> [Activity] For this exercise, copy out each line of the material below that includes "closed".

* * *

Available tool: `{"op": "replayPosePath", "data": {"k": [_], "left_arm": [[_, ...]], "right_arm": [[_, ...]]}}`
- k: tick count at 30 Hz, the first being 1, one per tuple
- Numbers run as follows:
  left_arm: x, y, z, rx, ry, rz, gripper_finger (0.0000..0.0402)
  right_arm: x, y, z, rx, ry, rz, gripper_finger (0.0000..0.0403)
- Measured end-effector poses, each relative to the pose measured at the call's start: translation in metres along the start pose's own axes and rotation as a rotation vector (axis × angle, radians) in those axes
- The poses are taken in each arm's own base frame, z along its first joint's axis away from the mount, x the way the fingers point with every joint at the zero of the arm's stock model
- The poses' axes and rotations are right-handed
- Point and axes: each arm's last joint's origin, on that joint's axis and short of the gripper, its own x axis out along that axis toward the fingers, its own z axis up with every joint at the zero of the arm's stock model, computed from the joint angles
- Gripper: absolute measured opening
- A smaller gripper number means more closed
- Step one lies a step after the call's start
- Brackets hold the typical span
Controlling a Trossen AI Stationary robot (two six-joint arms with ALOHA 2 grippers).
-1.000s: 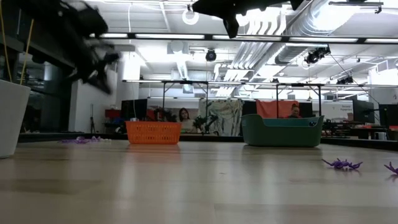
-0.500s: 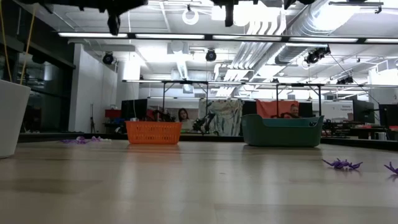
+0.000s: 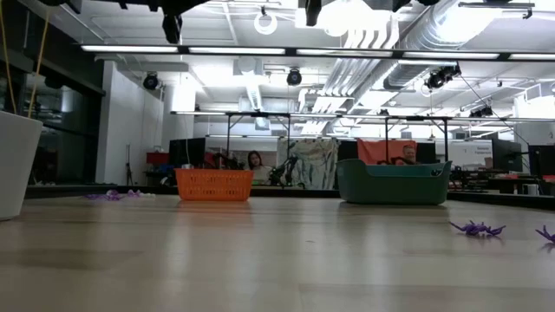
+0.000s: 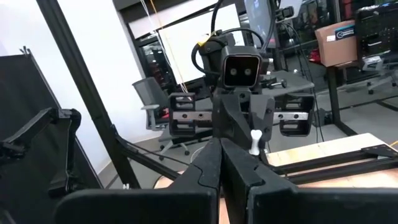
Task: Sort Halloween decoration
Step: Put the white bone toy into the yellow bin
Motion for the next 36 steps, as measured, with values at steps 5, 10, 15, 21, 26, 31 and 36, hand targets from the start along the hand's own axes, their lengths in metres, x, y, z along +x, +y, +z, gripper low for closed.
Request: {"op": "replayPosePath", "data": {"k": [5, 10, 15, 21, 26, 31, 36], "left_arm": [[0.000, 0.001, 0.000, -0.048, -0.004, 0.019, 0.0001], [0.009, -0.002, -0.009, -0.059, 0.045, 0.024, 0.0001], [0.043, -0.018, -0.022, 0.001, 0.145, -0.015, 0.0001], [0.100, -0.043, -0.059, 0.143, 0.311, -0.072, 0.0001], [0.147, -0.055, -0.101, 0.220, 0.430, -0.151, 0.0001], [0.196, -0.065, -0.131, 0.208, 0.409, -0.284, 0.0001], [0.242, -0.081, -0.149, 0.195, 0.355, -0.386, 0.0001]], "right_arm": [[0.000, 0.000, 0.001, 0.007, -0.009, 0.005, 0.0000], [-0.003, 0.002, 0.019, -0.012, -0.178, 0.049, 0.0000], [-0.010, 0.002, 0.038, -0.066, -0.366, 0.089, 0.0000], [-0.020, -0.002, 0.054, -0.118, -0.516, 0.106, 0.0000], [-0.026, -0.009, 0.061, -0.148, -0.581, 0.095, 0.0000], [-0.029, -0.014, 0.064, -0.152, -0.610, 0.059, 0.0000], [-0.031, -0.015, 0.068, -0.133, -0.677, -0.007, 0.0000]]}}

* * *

> [Exercise result]
- A smaller gripper number means more closed
Motion for the next 36 steps, as measured, with values at steps 5, 10, 15, 21, 26, 31 and 36, hand targets from the start along the hand's own axes, their lengths in metres, x, y, z along +x, +y, +z, gripper low for closed.

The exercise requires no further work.